We took my late MIL (then aged 78, but pretty physically fit) when DD was 9 mos and DS was 10yo; she finally caved to DS' pleading. She later told DH that "I am never traveling anywhere with that slave driver ever again!". (The slavedriver being me.) So, what did I do, you ask? Well, I planned which park we would go to each morning and each evening, with a midday rest break in the middle. We also planned a no-parks day mid-week. We stayed in adjoining rooms at the Swan, which has the least amount of walking I could finagle. At no time did we try to make rope drop, but we did close a park most nights, in order to do most of our park time at night when it was cooler. We were fine with her not coming with us to parks if she didn't feel up to it, but she didn't want to spend any time on her own without the kids. Because we went in late September, we knew it would rain. We warned her to bring appropriate footwear for rain because we don't leave parks for rain showers, but she apparently didn't believe that, because she was astonished when I just passed out ponchos and kept walking.
So, what was the problem, other than the rain? Mostly Fastpasses. She just could not wrap her mind around the idea of making an appointment for a ride, especially since she didn't much like the rides, and it drove her crazy to have to cross the parks without stopping in order to make FP times. She loved the shows, but otherwise mostly just wanted to sit on a bench & snuggle the baby (who was on her 3rd trip, and of course was a character junkie even at that age, she kept crying to follow every character she saw.) MIL also felt very strongly that the baby shouldn't go on any rides, so she tried to sit them all out with the baby, which frustrated the baby, who didn't want us to leave her behind, AND disappointed the 10 yo, who wanted Grandma to see at least some of his favorite rides.

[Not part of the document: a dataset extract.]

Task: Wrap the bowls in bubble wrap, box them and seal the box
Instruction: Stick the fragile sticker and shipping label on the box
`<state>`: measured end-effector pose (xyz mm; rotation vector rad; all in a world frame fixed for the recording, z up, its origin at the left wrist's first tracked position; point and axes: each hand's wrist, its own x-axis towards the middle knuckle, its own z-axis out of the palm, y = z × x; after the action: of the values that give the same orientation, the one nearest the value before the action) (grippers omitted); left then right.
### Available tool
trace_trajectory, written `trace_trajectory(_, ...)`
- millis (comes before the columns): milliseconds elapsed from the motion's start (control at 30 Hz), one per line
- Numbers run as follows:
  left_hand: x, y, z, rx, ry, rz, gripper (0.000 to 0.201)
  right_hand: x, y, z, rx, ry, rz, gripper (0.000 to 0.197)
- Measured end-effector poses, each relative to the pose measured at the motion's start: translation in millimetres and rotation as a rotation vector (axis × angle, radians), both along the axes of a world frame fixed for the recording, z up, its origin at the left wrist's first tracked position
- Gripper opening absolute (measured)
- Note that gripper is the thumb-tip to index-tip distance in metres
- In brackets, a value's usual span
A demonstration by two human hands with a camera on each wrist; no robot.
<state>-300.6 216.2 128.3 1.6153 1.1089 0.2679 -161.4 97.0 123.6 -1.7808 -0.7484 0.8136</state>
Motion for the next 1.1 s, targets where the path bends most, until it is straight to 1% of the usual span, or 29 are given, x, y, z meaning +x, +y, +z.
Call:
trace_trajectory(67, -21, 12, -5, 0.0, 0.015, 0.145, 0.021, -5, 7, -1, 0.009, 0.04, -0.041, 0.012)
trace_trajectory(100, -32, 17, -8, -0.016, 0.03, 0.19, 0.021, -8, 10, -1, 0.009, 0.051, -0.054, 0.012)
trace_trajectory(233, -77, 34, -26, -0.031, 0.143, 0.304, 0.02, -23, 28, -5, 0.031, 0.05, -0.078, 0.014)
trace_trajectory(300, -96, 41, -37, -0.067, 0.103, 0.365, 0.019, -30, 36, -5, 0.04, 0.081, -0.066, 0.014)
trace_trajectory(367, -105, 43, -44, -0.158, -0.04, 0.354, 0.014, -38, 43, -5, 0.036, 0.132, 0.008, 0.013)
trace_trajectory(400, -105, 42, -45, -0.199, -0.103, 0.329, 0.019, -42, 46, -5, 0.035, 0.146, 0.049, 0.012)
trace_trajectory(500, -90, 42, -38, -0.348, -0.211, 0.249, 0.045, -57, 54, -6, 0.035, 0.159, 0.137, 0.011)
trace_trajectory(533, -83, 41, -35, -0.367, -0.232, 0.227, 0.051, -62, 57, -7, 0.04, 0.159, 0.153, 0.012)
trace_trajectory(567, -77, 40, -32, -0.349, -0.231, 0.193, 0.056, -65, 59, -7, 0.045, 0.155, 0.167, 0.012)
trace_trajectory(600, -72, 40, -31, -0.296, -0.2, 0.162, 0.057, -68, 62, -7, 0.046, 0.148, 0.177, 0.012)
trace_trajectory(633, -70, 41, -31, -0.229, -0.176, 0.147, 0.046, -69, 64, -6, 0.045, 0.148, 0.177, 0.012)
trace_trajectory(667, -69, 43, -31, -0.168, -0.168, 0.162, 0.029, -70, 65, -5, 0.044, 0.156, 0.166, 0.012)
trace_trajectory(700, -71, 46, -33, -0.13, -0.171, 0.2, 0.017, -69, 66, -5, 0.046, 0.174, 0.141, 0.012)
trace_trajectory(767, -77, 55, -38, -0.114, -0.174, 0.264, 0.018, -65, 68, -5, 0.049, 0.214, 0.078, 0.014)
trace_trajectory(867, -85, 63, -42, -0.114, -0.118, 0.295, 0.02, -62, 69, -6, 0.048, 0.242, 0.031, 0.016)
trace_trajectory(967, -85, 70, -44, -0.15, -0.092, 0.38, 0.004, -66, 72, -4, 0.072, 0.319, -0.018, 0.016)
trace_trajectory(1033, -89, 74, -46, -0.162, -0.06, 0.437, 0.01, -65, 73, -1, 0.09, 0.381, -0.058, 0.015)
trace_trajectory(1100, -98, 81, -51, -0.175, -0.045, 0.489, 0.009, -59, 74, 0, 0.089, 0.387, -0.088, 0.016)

MIL had offered to watch the kids one night so that we could go downstairs for a nice dinner, but that didn't happen; she bailed on it because she was tired and realized that they would get antsy in a hotel room. We did suggest she take them to the pool, but she was afraid to, even though there were plenty of lifeguards and DS swam like a fish at the time. (We were not really disappointed by that episode at all, we just canceled the dinner and took the kids back to a park. I only tell that part of the story to illustrate that a plan to have grandparents babysit might not work out.)

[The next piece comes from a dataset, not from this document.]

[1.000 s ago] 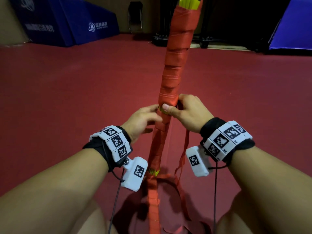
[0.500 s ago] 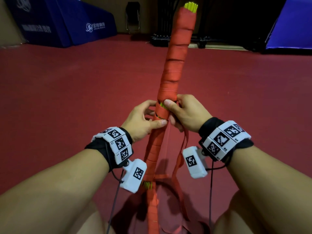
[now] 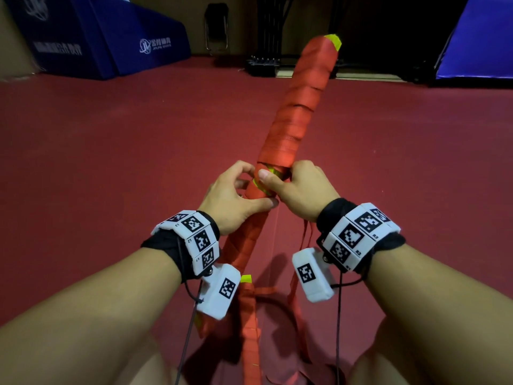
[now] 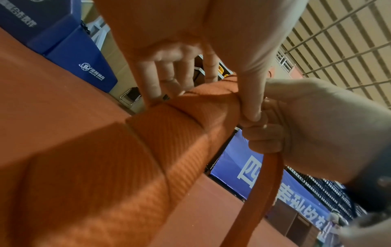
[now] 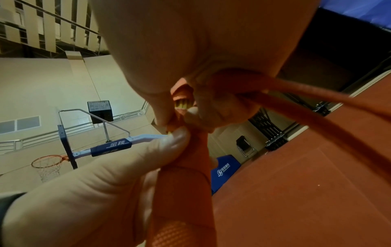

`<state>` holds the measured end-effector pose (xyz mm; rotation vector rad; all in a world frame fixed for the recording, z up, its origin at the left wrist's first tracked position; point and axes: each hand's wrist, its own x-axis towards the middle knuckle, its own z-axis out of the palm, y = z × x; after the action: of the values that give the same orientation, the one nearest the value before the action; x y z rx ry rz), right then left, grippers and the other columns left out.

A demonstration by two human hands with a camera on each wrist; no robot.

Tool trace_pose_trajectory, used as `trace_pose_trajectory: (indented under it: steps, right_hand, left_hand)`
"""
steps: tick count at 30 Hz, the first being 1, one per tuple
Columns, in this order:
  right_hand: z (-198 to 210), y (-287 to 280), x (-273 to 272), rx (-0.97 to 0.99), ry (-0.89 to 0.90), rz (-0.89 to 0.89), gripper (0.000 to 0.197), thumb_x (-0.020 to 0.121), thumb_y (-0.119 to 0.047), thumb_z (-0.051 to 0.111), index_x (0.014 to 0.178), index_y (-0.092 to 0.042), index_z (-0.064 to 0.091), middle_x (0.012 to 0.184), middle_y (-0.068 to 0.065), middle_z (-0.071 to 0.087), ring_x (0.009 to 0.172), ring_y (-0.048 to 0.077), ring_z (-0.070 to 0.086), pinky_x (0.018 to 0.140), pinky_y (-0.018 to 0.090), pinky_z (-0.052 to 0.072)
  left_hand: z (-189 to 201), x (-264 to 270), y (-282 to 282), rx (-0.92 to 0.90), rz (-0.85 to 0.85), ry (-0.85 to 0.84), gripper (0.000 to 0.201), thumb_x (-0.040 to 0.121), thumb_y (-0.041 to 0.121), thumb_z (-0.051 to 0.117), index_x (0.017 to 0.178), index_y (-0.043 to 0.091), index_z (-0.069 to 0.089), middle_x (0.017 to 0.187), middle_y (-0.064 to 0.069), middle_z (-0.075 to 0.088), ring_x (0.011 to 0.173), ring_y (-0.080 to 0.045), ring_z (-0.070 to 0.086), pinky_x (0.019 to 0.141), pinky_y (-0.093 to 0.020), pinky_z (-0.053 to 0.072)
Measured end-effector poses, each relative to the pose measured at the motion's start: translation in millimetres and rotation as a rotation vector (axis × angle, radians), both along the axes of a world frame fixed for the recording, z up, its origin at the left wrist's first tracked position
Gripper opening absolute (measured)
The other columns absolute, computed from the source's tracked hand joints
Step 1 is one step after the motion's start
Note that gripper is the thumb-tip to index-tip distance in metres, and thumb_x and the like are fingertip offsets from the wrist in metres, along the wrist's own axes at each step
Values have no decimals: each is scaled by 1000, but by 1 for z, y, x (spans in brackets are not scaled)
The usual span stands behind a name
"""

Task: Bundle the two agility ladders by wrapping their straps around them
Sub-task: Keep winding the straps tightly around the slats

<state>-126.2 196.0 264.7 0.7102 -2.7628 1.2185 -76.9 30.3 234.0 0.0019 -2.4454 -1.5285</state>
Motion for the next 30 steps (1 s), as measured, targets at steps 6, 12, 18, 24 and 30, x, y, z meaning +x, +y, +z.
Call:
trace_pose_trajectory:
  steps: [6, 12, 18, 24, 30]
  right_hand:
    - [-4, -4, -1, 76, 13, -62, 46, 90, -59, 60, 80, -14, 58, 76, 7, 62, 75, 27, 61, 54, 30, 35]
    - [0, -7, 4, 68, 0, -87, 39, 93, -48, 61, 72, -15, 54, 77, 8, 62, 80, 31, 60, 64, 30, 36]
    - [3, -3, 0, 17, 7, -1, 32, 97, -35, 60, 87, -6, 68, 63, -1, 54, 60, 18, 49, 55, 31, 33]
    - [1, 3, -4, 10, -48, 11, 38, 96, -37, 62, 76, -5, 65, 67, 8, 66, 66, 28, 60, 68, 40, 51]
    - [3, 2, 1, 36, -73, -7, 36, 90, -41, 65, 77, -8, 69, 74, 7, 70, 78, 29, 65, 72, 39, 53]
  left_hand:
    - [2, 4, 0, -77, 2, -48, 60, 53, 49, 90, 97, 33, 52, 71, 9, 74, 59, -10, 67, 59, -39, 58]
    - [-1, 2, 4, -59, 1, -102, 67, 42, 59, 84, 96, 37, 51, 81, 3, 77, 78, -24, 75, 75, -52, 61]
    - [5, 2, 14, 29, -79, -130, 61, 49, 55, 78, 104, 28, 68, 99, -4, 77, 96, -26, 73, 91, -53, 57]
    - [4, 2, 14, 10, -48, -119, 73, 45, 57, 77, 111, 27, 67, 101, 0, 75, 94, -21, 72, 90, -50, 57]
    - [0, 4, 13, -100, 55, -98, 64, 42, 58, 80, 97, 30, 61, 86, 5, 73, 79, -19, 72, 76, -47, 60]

I should also point out that I got along fine with my MIL, though our relationship was a rather politely formal one; we were never best buddies because our interests were very different. My mistake on that trip was in not truly understanding that despite her saying that she "wished" she'd had more money and opportunity to travel, she actually hated travel. She didn't like being away from home, and really wanted us to stay with her and keep her company at all times, which, since she didn't like rides, was kind of problematic at WDW with 2 active little kids who were experienced with Disney World and eager to do their favorite activities. In hindsight a few years later, we realized that she had probably begun to develop minor dementia at the time of the trip; so she wasn't just uncomfortable in a strange place, but probably frightened as well, but at the time she just presented as a tad grumpy.